What you have to do: Leave the images out and repeat the data exactly as given.
*** Begin section ***
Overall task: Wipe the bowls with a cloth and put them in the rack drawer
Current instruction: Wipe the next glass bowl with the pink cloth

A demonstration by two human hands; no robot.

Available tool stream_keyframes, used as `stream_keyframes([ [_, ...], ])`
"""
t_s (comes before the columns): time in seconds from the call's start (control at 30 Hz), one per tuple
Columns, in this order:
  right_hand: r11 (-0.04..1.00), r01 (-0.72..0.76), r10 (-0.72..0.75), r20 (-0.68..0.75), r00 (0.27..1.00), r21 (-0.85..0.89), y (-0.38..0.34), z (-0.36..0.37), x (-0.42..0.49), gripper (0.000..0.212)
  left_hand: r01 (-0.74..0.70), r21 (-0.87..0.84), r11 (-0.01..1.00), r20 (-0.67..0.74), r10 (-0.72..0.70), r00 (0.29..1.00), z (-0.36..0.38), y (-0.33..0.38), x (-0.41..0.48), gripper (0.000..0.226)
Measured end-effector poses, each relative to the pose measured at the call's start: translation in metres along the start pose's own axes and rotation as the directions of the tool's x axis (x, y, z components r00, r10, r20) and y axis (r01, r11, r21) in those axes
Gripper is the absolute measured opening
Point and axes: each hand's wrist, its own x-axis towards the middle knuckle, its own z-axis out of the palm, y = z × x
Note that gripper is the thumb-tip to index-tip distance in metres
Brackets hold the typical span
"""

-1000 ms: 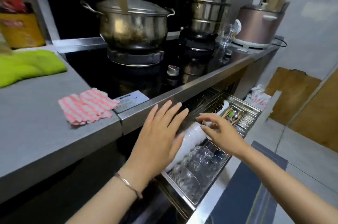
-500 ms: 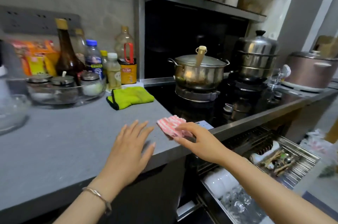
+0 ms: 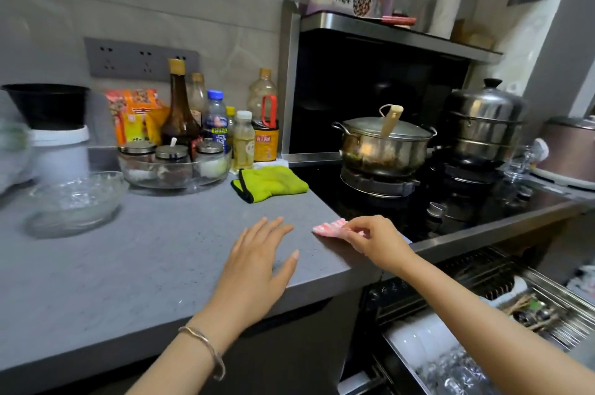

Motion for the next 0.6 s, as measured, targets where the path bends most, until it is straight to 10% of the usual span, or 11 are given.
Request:
stream_keyframes([
  [0.17,0.956,0.132,-0.121,-0.06,0.991,0.261,-0.06,-0.02,0.005,0.016,0.174,-0.412,0.894,0.024,-0.18,0.983,-0.015,0.012,0.002,0.066],
  [0.33,0.814,0.052,-0.097,0.048,0.994,0.579,-0.106,-0.015,0.004,0.025,0.238,-0.908,0.344,0.087,-0.4,0.912,-0.031,-0.001,0.005,0.04],
  [0.6,0.68,-0.144,-0.219,0.387,0.896,0.719,-0.14,0.018,0.013,0.037,0.091,-0.825,0.558,-0.123,-0.335,0.934,-0.099,-0.036,-0.002,0.009],
])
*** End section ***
Result of the exercise:
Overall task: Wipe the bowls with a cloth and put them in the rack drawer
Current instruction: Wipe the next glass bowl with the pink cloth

A demonstration by two human hands; no robot.

Available tool stream_keyframes, used as `stream_keyframes([ [_, ...], ])`
"""
t_s (comes before the columns): time in seconds from the call's start (control at 30 Hz), one per tuple
Columns, in this order:
  right_hand: r11 (-0.04..1.00), r01 (-0.72..0.76), r10 (-0.72..0.75), r20 (-0.68..0.75), r00 (0.27..1.00), r21 (-0.85..0.89), y (-0.38..0.34), z (-0.36..0.37), x (-0.42..0.49), gripper (0.000..0.212)
  left_hand: r01 (-0.74..0.70), r21 (-0.87..0.84), r11 (-0.01..1.00), r20 (-0.67..0.74), r10 (-0.72..0.70), r00 (0.29..1.00), z (-0.36..0.38), y (-0.33..0.38), x (-0.41..0.48), gripper (0.000..0.226)
Measured end-effector poses, each relative to the pose measured at the call's start: translation in metres along the start pose's own axes and rotation as the directions of the tool's x axis (x, y, z components r00, r10, r20) and y axis (r01, r11, r21) in those axes
Gripper is the absolute measured opening
Point and axes: each hand's wrist, its own x-axis towards the middle knuckle, its own z-axis out of the palm, y = z × x
Note that gripper is the thumb-tip to index-tip distance in metres
Brackets hold the typical span
"""

-1000 ms: 
-500 ms: 
+0 ms: 

Motion for the next 0.6 s, as measured, targets where the path bends most, until it is straight to 10% of the usual span, or 11 are given.
Request:
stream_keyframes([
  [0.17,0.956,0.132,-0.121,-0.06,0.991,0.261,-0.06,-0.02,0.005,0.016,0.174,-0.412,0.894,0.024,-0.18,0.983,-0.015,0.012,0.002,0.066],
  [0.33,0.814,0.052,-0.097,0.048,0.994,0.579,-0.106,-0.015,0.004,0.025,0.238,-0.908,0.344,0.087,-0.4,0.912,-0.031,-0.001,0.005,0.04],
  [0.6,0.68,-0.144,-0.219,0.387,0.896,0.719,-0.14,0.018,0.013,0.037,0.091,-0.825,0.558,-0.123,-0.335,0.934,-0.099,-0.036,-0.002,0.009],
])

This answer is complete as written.